What to do:
Nothing but the lines from the one containing "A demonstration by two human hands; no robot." to the end of the data should be returned, each exactly as written.

Data section:
* * * * * * *

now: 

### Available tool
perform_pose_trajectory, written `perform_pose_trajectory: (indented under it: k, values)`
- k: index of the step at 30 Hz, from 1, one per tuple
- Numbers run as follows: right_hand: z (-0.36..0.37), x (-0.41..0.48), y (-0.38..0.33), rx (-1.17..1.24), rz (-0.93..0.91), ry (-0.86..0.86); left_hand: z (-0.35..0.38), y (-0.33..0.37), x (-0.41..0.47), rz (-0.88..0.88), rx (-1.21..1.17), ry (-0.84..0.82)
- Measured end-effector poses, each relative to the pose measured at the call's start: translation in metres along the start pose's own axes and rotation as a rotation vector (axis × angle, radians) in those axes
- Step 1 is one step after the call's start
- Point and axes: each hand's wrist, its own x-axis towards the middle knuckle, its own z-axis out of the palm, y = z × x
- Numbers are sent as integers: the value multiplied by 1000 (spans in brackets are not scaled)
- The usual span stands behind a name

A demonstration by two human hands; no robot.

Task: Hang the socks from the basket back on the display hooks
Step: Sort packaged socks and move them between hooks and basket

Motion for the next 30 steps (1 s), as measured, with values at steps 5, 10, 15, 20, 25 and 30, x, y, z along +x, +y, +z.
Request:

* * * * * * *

Response for this exercise:
A demonstration by two human hands; no robot.

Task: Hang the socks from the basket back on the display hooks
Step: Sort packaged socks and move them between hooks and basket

Motion for the next 30 steps (1 s), as measured, with values at steps 5, 10, 15, 20, 25 and 30, x, y, z along +x, +y, +z.
Request:

The exercise contains nothing more.